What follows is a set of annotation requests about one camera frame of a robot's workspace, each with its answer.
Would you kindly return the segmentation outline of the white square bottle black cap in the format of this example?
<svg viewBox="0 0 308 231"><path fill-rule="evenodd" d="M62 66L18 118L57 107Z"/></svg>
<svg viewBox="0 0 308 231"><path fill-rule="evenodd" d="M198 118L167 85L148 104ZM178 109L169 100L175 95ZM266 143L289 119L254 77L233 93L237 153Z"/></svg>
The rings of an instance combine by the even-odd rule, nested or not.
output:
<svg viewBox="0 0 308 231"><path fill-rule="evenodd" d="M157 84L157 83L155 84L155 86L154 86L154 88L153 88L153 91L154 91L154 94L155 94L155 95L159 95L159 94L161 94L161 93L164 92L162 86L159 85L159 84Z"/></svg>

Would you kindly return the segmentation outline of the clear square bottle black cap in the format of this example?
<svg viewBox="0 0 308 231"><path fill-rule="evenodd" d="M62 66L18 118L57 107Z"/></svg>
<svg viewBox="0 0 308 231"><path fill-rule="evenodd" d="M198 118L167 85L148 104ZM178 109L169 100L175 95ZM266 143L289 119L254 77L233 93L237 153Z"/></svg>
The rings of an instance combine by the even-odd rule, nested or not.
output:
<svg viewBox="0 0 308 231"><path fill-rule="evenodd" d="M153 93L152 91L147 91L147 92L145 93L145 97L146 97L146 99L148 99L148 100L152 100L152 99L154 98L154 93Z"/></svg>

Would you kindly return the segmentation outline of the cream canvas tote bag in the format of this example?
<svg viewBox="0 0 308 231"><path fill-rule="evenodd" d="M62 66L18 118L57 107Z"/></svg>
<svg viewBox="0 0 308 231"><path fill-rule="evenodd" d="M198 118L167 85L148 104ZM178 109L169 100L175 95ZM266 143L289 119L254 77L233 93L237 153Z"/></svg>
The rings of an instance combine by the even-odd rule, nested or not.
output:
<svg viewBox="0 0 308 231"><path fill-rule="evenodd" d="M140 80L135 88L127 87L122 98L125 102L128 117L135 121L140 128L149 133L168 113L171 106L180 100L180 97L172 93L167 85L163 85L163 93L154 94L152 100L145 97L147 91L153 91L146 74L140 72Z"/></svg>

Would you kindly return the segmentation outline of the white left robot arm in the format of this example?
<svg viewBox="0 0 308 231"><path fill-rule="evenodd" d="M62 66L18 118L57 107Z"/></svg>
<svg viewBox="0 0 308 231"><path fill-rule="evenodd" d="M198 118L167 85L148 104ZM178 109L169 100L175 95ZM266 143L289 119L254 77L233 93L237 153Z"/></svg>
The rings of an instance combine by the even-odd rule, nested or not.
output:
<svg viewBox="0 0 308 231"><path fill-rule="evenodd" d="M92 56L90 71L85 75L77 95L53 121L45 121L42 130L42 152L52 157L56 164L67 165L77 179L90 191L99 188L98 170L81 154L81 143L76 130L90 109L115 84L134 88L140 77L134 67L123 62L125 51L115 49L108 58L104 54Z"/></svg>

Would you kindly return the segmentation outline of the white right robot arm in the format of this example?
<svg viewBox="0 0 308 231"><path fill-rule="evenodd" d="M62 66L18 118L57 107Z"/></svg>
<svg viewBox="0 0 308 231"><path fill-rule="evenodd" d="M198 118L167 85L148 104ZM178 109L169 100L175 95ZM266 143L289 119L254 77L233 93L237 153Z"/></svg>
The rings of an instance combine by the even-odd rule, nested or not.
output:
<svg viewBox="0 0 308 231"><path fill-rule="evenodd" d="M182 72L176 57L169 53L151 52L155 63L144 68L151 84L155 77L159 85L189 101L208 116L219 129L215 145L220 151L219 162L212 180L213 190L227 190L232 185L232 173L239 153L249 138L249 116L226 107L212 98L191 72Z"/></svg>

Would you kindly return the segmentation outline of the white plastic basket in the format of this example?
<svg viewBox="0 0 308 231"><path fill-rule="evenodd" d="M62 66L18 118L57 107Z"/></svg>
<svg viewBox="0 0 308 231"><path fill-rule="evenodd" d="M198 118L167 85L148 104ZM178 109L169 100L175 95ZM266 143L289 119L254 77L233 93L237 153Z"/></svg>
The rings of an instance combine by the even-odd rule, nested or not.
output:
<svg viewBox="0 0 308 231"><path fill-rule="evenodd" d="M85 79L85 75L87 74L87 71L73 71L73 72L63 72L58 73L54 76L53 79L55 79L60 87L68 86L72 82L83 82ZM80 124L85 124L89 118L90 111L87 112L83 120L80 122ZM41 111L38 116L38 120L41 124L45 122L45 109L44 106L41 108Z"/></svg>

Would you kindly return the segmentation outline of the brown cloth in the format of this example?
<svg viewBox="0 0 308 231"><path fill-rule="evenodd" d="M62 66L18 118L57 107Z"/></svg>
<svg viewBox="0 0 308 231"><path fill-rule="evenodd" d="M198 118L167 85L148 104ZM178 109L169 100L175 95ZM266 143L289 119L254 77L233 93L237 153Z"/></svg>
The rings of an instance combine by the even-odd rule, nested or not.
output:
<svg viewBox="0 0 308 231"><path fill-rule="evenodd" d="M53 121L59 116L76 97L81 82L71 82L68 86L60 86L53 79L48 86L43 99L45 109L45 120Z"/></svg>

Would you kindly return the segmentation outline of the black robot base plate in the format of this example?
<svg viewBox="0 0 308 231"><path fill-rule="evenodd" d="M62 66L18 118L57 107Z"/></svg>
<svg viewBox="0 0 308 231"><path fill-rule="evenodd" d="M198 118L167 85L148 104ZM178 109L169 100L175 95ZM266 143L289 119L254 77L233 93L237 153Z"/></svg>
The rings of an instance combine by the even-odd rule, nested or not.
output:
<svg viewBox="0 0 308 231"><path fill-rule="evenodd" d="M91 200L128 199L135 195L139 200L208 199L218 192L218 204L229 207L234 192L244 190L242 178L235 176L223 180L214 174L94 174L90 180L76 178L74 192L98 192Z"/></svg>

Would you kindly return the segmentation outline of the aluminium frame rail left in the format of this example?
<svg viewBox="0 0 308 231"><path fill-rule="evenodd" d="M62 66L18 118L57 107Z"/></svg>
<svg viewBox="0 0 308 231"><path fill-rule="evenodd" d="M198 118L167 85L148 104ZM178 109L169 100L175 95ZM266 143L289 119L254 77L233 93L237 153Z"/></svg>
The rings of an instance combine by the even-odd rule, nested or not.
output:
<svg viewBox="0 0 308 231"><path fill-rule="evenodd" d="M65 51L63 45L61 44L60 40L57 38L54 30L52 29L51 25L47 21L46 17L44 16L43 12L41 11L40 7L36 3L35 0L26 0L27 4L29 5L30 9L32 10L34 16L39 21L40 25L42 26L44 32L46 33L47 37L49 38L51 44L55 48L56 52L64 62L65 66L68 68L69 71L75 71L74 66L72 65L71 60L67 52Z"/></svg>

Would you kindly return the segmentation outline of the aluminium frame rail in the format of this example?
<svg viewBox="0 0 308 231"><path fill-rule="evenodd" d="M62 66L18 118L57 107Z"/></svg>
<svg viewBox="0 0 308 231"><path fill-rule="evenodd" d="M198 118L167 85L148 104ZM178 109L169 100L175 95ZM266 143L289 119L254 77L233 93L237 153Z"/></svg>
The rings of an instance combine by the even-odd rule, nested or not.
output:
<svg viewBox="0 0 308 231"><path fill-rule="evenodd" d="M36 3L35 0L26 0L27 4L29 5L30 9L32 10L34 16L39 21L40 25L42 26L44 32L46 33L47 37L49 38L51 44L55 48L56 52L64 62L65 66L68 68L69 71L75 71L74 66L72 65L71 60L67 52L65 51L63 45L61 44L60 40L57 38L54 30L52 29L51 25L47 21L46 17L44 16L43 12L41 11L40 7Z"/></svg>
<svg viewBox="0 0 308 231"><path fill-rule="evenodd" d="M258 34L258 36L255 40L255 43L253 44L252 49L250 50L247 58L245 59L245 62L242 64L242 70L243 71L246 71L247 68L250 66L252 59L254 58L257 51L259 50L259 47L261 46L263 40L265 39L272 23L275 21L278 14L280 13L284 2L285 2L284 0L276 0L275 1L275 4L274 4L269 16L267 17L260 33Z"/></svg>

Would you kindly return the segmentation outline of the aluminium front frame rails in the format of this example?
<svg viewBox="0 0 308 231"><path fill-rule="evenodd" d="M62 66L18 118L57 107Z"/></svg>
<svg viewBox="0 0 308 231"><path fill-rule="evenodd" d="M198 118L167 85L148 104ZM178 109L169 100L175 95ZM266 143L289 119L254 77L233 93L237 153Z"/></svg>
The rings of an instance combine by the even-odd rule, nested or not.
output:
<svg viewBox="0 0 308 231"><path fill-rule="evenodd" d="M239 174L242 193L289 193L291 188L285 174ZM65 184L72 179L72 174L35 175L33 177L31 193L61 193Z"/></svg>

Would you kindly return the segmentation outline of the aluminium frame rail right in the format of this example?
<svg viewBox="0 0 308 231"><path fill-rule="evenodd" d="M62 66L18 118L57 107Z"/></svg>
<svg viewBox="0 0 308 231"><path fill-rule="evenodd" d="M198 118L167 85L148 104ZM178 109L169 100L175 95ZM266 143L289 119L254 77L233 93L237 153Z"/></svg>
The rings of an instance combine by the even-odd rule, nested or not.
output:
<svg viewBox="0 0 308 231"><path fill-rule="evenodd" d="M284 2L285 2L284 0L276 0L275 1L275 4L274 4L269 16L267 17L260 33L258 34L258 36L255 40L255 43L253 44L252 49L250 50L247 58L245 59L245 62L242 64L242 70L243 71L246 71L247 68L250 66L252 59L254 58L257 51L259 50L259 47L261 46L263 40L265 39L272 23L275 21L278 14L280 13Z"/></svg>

· · · ·

Each line from the one with "rails in the format of this example?" through the end of the entries above must be set down exactly, both end lines included, and no other line may appear.

Would you kindly return the segmentation outline of the aluminium front frame rails in the format of this example?
<svg viewBox="0 0 308 231"><path fill-rule="evenodd" d="M62 66L18 118L57 107Z"/></svg>
<svg viewBox="0 0 308 231"><path fill-rule="evenodd" d="M198 118L167 85L148 104ZM178 109L169 100L175 95ZM266 143L289 119L254 77L233 93L237 153Z"/></svg>
The rings of an instance combine by the even-odd rule, nested or not.
output:
<svg viewBox="0 0 308 231"><path fill-rule="evenodd" d="M239 174L242 193L289 193L291 188L285 174ZM65 184L72 179L72 174L35 175L33 177L31 193L61 193Z"/></svg>

Would you kindly return the segmentation outline of the aluminium frame rail right in the format of this example?
<svg viewBox="0 0 308 231"><path fill-rule="evenodd" d="M62 66L18 118L57 107Z"/></svg>
<svg viewBox="0 0 308 231"><path fill-rule="evenodd" d="M198 118L167 85L148 104ZM178 109L169 100L175 95ZM266 143L289 119L254 77L233 93L237 153Z"/></svg>
The rings of an instance combine by the even-odd rule, nested or not.
output:
<svg viewBox="0 0 308 231"><path fill-rule="evenodd" d="M284 2L285 2L284 0L276 0L275 1L275 4L274 4L269 16L267 17L260 33L258 34L258 36L255 40L255 43L253 44L252 49L250 50L247 58L245 59L245 62L242 64L242 70L243 71L246 71L247 68L250 66L252 59L254 58L257 51L259 50L259 47L261 46L263 40L265 39L272 23L275 21L278 14L280 13Z"/></svg>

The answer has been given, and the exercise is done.